● WORK ITEM: Each line below that contains the word "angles" must be copied.
BEGIN DATA BELOW
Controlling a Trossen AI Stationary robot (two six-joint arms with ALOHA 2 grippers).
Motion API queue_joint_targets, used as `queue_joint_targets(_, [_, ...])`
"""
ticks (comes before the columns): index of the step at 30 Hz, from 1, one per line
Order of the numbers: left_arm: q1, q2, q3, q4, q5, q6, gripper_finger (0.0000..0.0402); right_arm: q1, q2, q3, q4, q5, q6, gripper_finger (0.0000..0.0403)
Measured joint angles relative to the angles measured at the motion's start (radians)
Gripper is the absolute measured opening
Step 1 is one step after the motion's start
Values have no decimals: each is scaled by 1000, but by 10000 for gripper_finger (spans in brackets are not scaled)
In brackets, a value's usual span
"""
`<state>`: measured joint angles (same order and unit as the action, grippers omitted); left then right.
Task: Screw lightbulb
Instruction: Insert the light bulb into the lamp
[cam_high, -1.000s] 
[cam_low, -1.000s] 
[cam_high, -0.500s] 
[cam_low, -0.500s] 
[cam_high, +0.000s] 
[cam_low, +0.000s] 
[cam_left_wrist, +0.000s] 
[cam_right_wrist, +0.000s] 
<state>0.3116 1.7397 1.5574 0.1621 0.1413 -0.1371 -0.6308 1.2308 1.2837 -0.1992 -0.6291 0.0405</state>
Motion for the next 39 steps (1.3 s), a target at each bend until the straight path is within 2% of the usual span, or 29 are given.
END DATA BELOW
● RESPONSE TO THE TASK:
Measured joint angles relative to the angles measured at the motion's start (radians)
`<state>`: measured joint angles (same order and unit as the action, grippers omitted); left then right.

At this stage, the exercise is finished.